Russian traders continue to use major cryptocurrency exchanges to circumvent restrictions
Some of the world’s largest digital asset exchanges have failed with measures to prevent Russian banking institutions under sanctions from operating through their platforms, reveals a report by blockchain analytics firm Inca Digital, announced on the first anniversary of Moscow’s invasion of neighboring Ukraine.
According to the research, cited by Bloomberg and Politico, merchants can still use debit cards issued by US-sanctioned Russian banks, peer-to-peer platforms (PTPs) from two Seychelles-based exchanges, Huobi and Kucoin.
Inca CEO Adam Zarazinski explained that while neither accepts funds from blacklisted banks, allowing cryptocurrency buyers to trade with each other using accounts with sanctioned institutions is a “direct violation of the American and European sanctions with a small loophole”. The exchanges have yet to comment on the findings.

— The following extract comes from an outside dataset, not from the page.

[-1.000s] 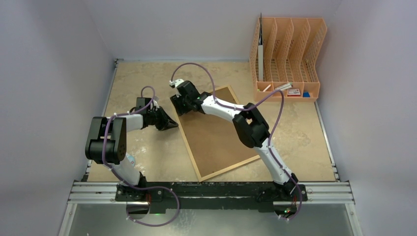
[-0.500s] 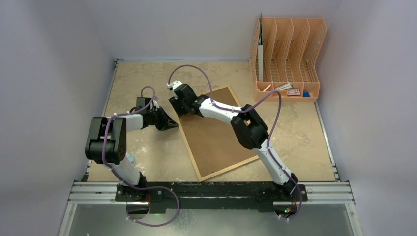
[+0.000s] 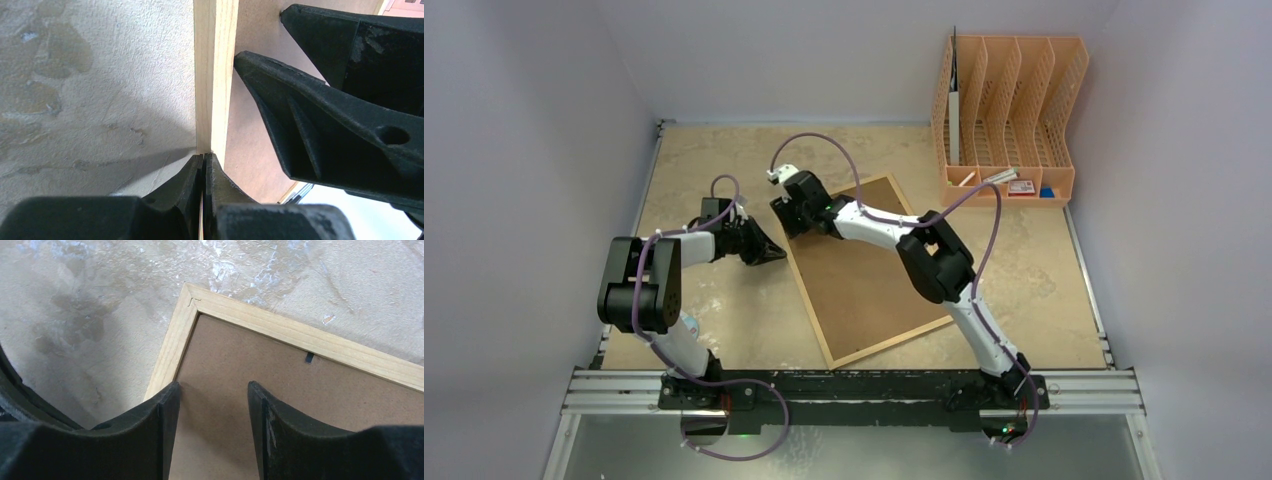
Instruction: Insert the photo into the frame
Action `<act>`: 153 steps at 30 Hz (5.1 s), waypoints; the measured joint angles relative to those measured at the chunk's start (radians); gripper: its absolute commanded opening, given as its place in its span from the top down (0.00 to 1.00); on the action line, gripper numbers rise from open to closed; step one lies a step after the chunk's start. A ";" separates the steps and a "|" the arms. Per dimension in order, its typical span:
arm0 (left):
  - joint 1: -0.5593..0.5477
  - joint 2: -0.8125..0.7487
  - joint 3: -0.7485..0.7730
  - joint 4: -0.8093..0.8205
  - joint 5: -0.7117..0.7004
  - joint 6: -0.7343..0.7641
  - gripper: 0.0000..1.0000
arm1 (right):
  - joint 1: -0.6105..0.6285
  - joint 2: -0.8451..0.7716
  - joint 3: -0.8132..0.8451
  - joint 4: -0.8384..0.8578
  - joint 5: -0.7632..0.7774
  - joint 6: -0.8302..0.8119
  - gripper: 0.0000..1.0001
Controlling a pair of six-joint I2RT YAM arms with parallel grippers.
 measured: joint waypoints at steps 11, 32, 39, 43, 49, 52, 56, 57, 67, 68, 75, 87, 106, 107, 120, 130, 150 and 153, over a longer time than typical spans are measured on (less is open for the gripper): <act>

Binance Offers Russians Ways To Convert Rubles Into Crypto, Inca Says
The research examined data from 163 crypto trading platforms, centralized and decentralized exchanges, as well as P2P and OTC (over the counter) service providers. Almost half of them allow Russian citizens to buy digital currencies, applying different know-your-customer (KYC) requirements, trading limits, and geolocation tools. For example, Singapore-based Bybit allows users to convert rubles into cryptocurrency on its P2P platform and make fiat deposits, including via “any Russian-issued card.”
Binance, the industry leader in terms of daily trading volume, has also been mentioned, and the report identifies potential vulnerabilities. The authors note that the exchange offers “multiple methods for Russians to convert local currency into crypto,” including through its OTC and P2P marketplace, available to them without KYC checks for up to $10,000.
Chagri Poyraz, global head of sanctions at Binance, stated that the exchange is a “full KYC platform and was the first major exchange to implement EU crypto-related sanctions… Our P2P team takes the extra extraordinary step of filtering any form of communication between users to ensure that there is absolutely no potential nexus with Russian entities through any type of workaround,” he emphasized.
The study also points to the use of tether to circumvent Western sanctions on Russia, noting an increase in discussions on Russian social media about the use of the stablecoin for remittances. “Russians frequently use Tether to get money out of the country,” said the CEO of Inca Digital. Both Binance and Tether have faced regulatory scrutiny in recent months.